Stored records
○ ○ ○ ○ ○

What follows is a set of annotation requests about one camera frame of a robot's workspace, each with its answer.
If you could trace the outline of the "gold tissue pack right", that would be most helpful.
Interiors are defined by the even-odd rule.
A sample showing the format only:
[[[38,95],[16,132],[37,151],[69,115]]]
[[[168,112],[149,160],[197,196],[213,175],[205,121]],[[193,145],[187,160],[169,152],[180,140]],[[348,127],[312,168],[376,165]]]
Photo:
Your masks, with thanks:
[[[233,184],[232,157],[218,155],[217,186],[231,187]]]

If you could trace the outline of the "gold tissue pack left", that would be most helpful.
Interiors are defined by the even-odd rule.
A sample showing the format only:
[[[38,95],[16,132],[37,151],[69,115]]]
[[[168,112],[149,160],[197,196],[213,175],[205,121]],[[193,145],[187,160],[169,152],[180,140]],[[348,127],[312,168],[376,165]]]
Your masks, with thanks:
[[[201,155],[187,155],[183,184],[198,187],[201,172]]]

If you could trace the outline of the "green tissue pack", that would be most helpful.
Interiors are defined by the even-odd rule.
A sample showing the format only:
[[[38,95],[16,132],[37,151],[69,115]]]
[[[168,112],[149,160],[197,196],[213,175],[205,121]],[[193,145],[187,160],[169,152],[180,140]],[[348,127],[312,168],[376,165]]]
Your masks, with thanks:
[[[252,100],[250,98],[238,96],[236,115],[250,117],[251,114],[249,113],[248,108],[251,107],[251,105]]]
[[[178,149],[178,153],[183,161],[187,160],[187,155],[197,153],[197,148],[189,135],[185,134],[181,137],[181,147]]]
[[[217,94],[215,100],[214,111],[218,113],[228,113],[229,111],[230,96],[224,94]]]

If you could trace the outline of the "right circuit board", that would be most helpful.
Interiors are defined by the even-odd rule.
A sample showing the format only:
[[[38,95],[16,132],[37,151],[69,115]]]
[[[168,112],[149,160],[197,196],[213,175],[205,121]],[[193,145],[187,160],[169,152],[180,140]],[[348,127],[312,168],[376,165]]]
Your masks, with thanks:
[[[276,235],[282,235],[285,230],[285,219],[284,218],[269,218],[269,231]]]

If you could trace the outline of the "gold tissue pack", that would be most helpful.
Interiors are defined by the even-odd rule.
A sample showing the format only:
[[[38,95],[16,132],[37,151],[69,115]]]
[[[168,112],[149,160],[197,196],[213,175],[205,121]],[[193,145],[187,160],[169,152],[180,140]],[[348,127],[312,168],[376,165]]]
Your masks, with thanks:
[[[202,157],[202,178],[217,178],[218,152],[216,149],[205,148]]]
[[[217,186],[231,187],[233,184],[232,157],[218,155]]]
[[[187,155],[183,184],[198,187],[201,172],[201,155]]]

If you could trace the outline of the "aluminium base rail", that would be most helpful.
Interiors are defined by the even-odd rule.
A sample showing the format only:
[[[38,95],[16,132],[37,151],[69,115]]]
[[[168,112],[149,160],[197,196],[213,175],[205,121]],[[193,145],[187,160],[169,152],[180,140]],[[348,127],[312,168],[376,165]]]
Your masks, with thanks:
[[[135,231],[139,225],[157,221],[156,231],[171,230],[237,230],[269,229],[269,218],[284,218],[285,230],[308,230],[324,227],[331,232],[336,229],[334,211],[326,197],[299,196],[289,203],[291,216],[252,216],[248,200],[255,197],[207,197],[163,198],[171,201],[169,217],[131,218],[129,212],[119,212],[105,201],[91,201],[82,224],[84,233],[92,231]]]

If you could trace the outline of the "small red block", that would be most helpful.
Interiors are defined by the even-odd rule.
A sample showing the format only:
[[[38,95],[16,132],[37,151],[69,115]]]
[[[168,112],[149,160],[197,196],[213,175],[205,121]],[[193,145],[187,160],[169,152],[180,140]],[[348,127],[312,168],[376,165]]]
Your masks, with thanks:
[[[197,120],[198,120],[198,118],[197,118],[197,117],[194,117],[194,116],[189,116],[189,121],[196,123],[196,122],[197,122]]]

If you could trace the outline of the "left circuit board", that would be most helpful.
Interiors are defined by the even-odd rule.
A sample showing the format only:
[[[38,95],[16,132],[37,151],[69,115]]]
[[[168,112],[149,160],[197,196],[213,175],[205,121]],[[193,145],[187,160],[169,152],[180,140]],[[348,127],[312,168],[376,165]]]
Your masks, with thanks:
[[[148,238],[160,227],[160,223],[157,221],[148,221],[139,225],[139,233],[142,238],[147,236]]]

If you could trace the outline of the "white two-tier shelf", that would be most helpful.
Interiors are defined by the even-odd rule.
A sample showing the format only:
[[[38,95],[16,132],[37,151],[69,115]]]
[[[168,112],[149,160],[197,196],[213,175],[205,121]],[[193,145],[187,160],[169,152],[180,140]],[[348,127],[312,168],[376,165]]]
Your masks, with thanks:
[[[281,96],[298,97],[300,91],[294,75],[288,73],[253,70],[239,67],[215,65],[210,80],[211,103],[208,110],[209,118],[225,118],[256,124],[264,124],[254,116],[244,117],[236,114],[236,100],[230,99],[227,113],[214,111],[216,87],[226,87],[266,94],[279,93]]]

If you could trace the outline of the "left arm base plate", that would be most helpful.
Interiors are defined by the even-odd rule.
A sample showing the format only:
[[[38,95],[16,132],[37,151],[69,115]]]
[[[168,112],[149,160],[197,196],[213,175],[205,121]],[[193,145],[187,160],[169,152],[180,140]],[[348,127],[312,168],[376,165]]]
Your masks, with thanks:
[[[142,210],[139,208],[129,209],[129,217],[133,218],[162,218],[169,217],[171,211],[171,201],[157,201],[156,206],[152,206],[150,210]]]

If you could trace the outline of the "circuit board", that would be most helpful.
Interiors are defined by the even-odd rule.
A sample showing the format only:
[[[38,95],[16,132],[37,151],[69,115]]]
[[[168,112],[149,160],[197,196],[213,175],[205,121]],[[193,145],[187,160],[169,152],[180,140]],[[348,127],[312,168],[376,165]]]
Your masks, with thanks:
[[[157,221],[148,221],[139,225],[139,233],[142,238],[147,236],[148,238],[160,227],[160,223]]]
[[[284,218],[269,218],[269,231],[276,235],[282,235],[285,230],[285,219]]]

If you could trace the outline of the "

○ ○ ○ ○ ○

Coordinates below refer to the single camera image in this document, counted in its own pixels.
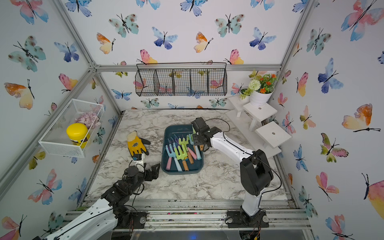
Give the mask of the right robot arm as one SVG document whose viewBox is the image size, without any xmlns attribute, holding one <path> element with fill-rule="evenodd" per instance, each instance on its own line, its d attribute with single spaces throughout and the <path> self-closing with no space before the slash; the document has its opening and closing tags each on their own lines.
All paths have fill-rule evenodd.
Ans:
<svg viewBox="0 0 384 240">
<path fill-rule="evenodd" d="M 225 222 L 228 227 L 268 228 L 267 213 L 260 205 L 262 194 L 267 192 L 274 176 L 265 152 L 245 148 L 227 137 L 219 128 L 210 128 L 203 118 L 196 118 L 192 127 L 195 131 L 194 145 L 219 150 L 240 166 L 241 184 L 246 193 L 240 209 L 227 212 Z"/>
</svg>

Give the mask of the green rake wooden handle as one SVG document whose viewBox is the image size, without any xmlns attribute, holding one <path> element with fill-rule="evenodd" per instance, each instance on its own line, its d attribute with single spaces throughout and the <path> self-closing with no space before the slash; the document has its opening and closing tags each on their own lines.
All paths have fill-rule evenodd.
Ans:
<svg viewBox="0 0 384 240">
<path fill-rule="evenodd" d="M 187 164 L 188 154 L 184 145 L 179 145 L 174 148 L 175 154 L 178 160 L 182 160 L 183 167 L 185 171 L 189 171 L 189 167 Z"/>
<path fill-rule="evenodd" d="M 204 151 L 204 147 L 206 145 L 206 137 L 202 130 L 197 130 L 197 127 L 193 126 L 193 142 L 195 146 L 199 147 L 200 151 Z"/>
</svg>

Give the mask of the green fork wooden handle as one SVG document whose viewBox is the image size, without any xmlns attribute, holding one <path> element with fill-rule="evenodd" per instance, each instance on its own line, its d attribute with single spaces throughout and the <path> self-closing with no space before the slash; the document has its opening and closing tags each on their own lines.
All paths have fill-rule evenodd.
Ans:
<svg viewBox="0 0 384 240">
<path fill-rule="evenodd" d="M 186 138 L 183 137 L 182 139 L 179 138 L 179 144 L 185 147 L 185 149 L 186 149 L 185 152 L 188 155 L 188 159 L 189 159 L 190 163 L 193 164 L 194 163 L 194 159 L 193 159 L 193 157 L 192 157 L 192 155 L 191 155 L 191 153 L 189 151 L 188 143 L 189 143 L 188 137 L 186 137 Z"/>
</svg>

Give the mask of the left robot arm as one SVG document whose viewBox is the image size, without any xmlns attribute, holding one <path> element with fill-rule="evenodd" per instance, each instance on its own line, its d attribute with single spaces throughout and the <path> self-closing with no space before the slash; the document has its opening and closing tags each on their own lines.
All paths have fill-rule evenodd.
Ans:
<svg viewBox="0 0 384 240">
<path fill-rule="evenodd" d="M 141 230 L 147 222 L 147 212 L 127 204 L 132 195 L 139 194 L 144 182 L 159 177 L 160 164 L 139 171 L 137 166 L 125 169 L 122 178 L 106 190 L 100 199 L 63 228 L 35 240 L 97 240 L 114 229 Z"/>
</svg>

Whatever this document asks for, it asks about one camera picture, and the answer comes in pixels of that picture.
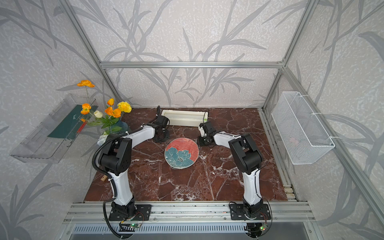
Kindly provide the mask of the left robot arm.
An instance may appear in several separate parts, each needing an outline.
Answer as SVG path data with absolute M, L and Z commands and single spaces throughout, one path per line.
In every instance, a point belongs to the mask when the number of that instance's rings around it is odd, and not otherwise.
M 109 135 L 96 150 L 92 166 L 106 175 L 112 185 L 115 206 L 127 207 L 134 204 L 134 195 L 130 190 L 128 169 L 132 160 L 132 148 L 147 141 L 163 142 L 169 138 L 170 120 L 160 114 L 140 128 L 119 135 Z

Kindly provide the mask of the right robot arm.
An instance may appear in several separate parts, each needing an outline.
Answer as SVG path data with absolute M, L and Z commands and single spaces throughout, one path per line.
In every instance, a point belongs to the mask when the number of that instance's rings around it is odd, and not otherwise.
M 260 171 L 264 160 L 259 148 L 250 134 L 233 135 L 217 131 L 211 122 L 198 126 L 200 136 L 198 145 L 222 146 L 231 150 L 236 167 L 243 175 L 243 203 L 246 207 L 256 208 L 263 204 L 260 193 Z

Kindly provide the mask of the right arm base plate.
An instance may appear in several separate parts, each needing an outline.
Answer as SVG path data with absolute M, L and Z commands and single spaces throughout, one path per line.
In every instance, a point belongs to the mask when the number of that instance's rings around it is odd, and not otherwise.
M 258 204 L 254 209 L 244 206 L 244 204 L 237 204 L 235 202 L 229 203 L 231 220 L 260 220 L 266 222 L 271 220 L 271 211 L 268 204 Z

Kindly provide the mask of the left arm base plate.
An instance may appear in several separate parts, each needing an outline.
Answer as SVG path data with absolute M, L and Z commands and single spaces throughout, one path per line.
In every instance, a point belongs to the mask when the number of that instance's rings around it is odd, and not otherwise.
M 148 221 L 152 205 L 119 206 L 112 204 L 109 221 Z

○ ○ ○ ○ ○

WHAT TO WORK ON: Take every line above that includes "circuit" and list it.

EXERCISE RESULT:
If you could trace the outline of the "right circuit board", that would be most helpful.
If you could trace the outline of the "left circuit board", that would be most helpful.
If you could trace the outline of the "circuit board", that would be most helpful.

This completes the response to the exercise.